Sumur Pengeboran Geothermal (Sumber Panas Bumi)
Selami Fiqih Bencana
Betapa banyak kejadian dan musibah yang kita alami dalam kehidupan di dunia ini. Sayangnya, sangat sedikit di antara kita yang mau mengambil i’tibar (pelajaran). Terkadang kejadian dan musibah itu tiba-tiba datangnya, tanpa diduga. Sehingga hal ini sering kali membuat manusia bertekuk lutut dan tidak berdaya. Bahkan, sebagian manusia berani melakukan hal-hal yang menyimpang jauh dari kebenaran dalam menghadapinya.
Retakan tanah dekat wilayah kerja Star Energy
Hanya orang-orang mukmin yang ternyata tetap bersabar dalam menghadapi musibah, ujian, dan cobaan, karena mereka selalu melekatkan kehidupannya dengan iman, dan berpegang teguh pada salah satu rukunnya: iman kepada qadha dan qadar-Nya. Semua yang menimpa mereka terasa sebagai sesuatu yang ringan, sementara lisan mereka—jika menghadapi musibah—senantiasa mengucapkan: “sesungguhnya kita berasal dari Allah dan kepada-Nyalah kita kembali.”
Lokasi longsor Pengalengan
Begitulah kehidupan dunia yang selalu silih berganti. Kadang-kadang manusia tertawa dan merasa lapang dada, tetapi dalam sekejap keadaan dapat berubah sebaliknya. Oleh karena itu, tidak ada sikap yang lebih baik kecuali berlaku sabar dan berserah diri kepada-Nya, sebagaimana firman Allah SWT berikut:
وَبَشِّرْ الصَّابِرِينَ # الَّذِينَ إِذَا أَصَابَتْهُمْ مُصِيبَةٌ قَالُوا إِنَّا لِلَّهِ وَإِنَّا إِلَيْهِ رَاجِعُونَ
“… Dan berikanlah berita gembira kepada orang-orang yang sabar; (yaitu) orang-orang yang apabila ditimpa musibah, mereka mengucapkan ‘Innaa lillahi wa innaa ilaihi raaji’un’.” (al-Baqarah: 155-156)
Kampung Cibitung RW. 15 pasca bencana longsor
Semoga para korban meninggal dunia mendapat tempat yang layak di sisi Allah.
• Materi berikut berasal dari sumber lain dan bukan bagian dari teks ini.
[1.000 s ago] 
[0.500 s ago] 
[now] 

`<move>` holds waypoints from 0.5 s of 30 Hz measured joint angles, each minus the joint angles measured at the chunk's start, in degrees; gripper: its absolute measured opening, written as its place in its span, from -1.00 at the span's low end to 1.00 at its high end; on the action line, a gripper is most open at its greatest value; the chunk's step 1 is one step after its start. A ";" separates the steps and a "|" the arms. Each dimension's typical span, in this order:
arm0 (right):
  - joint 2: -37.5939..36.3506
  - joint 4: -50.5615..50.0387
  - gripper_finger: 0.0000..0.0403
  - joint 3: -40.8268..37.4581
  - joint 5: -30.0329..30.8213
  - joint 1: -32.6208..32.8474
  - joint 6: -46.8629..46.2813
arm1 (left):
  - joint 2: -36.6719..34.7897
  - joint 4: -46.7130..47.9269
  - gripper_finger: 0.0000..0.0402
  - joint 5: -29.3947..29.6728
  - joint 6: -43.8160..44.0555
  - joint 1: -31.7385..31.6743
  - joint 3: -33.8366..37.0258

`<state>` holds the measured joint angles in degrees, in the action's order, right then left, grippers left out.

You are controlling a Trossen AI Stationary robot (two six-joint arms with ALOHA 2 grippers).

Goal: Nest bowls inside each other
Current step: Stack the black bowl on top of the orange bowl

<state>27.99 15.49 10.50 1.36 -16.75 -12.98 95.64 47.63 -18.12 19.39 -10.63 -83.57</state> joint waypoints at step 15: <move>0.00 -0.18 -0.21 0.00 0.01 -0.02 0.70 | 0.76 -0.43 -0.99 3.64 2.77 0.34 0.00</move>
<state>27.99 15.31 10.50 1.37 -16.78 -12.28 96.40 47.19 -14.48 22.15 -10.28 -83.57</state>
Bagi masyarakat yang selamat dan juga kita semua, semoga bencana itu semakin mendekatkan diri kita kepada Sang Khaliq. Karena bencana demi bencana yang terjadi di Pangalengan, selain ada saham ulah manusia di situ, terdapat skenario cara Sang Rabbul ‘Alamiin dalam menjaga keseimbangan adikarya-Nya, yang tak pernah “selesai” ujung pangkalnya.